» **WHAT YOU WILL DO**:
Using the data below, return every line that holds the word "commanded".

» **PROVIDED DATA**:
---*---
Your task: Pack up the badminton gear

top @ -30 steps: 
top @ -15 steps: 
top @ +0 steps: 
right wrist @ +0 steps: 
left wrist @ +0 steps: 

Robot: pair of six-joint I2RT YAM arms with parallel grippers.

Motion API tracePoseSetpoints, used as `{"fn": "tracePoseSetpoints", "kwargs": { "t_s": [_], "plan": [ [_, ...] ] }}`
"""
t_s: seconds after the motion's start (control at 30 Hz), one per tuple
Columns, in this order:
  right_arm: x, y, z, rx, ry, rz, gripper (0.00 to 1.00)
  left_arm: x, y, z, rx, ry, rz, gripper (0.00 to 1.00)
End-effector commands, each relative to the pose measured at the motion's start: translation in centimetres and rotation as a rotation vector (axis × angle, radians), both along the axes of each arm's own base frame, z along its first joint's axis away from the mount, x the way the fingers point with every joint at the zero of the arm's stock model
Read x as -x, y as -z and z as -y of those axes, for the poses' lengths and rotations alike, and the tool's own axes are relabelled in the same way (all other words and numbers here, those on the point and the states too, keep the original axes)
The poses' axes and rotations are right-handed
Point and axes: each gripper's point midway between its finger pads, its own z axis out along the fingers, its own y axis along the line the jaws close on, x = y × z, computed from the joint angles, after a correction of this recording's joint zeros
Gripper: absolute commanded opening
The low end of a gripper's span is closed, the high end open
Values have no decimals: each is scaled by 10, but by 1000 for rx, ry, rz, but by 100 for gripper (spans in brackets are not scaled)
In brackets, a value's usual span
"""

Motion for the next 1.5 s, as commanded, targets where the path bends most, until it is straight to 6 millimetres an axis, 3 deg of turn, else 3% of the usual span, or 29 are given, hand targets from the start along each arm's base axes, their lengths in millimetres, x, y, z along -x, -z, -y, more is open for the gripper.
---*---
» **TASK RESULT**:
Gripper: absolute commanded opening
Motion for the next 1.5 s, as commanded, targets where the path bends most, until it is straight to 6 millimetres an axis, 3 deg of turn, else 3% of the usual span, or 29 are given, hand targets from the start along each arm's base axes, their lengths in millimetres, x, y, z along -x, -z, -y, more is open for the gripper.

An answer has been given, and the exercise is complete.